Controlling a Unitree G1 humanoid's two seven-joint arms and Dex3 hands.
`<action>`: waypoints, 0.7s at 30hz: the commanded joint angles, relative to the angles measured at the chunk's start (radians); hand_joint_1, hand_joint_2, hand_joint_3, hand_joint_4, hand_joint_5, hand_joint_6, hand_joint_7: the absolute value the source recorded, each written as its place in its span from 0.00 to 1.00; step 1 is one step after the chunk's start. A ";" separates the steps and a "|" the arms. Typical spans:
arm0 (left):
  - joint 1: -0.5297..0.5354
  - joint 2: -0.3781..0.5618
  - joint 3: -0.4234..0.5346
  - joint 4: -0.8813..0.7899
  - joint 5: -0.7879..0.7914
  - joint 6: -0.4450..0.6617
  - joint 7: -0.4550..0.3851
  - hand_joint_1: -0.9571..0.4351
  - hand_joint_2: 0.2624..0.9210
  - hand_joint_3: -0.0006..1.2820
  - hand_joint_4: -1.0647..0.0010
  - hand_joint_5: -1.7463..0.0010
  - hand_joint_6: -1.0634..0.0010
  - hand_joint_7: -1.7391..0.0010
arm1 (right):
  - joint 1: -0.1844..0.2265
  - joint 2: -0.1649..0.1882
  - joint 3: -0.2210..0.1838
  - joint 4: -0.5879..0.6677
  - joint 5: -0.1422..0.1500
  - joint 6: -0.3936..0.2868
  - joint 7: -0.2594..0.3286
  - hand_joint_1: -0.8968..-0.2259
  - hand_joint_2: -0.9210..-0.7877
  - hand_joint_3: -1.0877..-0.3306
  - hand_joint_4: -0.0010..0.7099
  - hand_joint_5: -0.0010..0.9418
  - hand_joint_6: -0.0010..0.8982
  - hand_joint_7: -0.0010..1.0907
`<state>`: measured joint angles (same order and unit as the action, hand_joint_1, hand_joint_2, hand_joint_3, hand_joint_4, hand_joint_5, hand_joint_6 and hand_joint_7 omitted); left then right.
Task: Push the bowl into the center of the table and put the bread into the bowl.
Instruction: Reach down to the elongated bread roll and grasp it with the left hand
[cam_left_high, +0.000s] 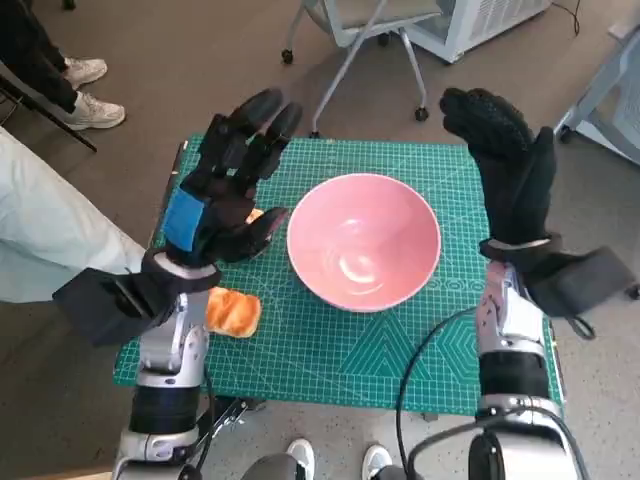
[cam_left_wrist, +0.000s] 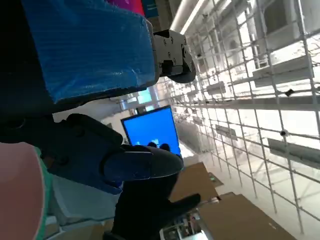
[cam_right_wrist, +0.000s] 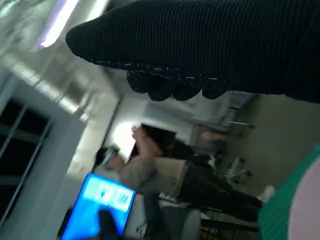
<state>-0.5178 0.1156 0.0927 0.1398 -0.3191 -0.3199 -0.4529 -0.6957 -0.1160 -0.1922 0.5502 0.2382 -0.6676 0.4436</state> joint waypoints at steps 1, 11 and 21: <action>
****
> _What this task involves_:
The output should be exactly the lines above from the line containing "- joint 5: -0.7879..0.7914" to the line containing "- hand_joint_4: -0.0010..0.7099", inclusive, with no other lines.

> _Answer section_:
  - joint 5: -0.7879..0.7914
  - joint 6: -0.4450..0.6617
  - joint 7: -0.4550..0.3851
  - hand_joint_1: -0.9571..0.4351
  - hand_joint_2: 0.2624..0.9210
  - hand_joint_3: -0.0006..1.2820
  - hand_joint_4: -1.0647..0.0010
  - hand_joint_5: -1.7463..0.0010
  - hand_joint_6: -1.0634..0.0010
  - hand_joint_7: -1.7391..0.0010
arm1 (right):
  - joint 1: -0.1844..0.2265
  - joint 2: -0.1649..0.1882
  - joint 3: -0.2210..0.1838
  - joint 4: -0.5879..0.6677
  - joint 5: -0.1422..0.1500
  - joint 6: -0.3936..0.2868
  - joint 7: -0.2594..0.3286
  - hand_joint_1: -0.8968..-0.2259
  - hand_joint_2: -0.9210..-0.7877
  - hand_joint_3: -1.0877..-0.3306
  - hand_joint_4: -0.0010..0.7099

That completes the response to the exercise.